PEP-308 a "simplicity-first" alternative

Erik Max Francis max at alcyone.com
Wed Feb 12 23:13:39 EST 2003


Christian Tismer wrote:

> Erik Max Francis wrote:
> 
> > And, as I've pointed out through these threads, I think that cure is
> > worse than the disease.
>
> It is in the sense of Tim's way to wrap the objects
> into objects with a truth value of true, and having
> an ifelse function that picks it out again, just
> avoiding that step.
> 
> def ifelse(thing): return thing[0]
> 
> ifelse(C and [x] or [y])

This works, of course, but is no new surprise, it's mentioned in the
FAQ.  It's highly unreadable, however.

> Both solutions indicate that the truth value association
> of objects isn't always to fortunate.

> But why is this cure worse than the desease?

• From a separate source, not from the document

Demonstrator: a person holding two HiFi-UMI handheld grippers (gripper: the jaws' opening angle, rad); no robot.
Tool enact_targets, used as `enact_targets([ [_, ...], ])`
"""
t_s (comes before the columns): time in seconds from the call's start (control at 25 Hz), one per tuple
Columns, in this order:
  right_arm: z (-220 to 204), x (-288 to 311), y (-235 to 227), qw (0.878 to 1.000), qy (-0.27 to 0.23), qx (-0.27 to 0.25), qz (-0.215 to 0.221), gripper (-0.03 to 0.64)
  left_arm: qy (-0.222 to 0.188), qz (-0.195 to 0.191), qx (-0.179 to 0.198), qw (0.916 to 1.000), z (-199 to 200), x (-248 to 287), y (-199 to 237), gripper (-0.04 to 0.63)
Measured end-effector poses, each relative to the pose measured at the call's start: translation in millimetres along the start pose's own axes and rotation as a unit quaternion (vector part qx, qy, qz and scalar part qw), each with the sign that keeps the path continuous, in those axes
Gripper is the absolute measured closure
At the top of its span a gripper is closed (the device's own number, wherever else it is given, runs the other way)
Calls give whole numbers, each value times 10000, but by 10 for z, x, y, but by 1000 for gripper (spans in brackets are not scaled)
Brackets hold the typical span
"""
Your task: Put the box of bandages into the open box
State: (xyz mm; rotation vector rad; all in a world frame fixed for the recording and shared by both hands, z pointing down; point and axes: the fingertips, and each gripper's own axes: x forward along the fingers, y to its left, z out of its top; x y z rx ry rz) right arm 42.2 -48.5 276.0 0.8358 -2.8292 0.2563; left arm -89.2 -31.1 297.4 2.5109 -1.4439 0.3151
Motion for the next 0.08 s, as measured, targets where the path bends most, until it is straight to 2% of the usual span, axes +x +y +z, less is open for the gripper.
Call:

Look very closely at Bengt's actual proposal, and then ask me that
question again.

He's talking about patching the broken and/or syntax with a special
form, {x} (which he writes with curly braces, already confusing) that
evaluates as True in some circumstances, and something else (x) in
others.  I'd like him to try to even explain that one to a newbie. 
Hell, I'd like to see him try to explain that one with a formal grammar
and fully describe its semantics.

It's just replacing an unreadable idiom with an even more unreadable
one.

> What is you way to cure the desease (which exists)?

	if C: x else: y

I'd also be able to tolerate

	C then x else y

and a handful of other forms to lessening degrees.